Now a word about default handlers and event propagation. The HTML event model is still in effect. These are just HTML events with a small wrapper object around them.

You should be familiar with the event propagation model of the DOM. Basically, when an event fires on a DOM node, the handler on that node is called. Then the handler is called on its parent. Then on its parent, all the way up to the top of the DOM tree. You can stop that behavior in any handler by calling (.stopPropagation e) (see stopPropagation).

Also, many elements have default behaviors. For instance, a submit button will submit the form it is located in when clicked. You can prevent the default behavior by calling (.preventDefault e) inside the handler. See preventDefault.

Sub-components

Reagent adds an extra feature to Hiccup, which is to allow you to embed Reagent components directly into the Hiccup with no extra ceremony. Simply put the component's name in the place of the element name keyword and follow it by its arguments.

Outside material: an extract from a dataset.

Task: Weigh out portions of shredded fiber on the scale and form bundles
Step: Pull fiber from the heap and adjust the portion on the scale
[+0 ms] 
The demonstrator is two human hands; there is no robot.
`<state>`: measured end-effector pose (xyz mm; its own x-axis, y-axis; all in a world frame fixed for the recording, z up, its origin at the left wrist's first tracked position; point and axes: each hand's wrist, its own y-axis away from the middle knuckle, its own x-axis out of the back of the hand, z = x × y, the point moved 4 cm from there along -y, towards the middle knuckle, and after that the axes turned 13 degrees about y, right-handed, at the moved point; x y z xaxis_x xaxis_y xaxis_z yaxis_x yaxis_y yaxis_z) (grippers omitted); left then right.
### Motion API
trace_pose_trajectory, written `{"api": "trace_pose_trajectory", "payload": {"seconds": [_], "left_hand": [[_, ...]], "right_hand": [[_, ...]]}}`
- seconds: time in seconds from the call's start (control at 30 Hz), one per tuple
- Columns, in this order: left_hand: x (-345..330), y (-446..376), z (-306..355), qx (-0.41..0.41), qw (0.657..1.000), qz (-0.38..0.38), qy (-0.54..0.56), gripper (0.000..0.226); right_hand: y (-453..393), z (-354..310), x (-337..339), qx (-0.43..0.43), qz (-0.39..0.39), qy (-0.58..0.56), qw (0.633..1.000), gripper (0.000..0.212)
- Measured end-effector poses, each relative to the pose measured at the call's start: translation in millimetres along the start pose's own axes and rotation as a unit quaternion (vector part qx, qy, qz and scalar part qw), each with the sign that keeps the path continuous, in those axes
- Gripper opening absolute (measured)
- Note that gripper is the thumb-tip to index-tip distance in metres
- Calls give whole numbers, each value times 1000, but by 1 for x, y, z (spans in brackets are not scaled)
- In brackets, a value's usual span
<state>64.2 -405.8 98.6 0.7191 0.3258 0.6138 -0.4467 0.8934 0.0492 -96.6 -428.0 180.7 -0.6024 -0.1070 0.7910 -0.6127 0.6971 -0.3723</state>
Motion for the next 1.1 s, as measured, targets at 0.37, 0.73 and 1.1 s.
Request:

;; hiccup to render deeply nested div
[:div#login-form
  [:form {:method :post :action "/login"}
    [username-field] ;; embed Reagent component (defined elsewhere)
    [password-field a b c] ;; note the arguments
    [:button {:type :submit} "Log in"]]]

Notice how easy it is to close those things. No more trouble matching tags.

Embedding React components from JavaScript

There's another trick you can do with Reagent Hiccup. Sometimes you have a React component, let's say it's written in JavaScript, and you want to embed it in the Hiccup. There's a bit of translation that Reagent will have to do. However, Reagent makes it easy. Use the :> directive instead of an HTML tag name or a Reagent component.

[:> js/nativeJSComponent {:title "Hello" :otherProp "World"}]

After the :> directive, you put the React component as it is named in JavaScript. Then you follow it with the React component's props. Note that the Clojure map is converted into the proper JavaScript object, but camelCase should be preserved.

When you have a string of HTML

Let's say you're making a component to show a blog post. The content of the blog post is a string containing HTML. So you want that HTML to render inside of the component. You might think to do something like this:

(defn blog-post [html]
  [:div.blog-post
    html])

But that won't work. If you just embed the string right in the component, all of the HTML tags will be escaped. You'll see the code.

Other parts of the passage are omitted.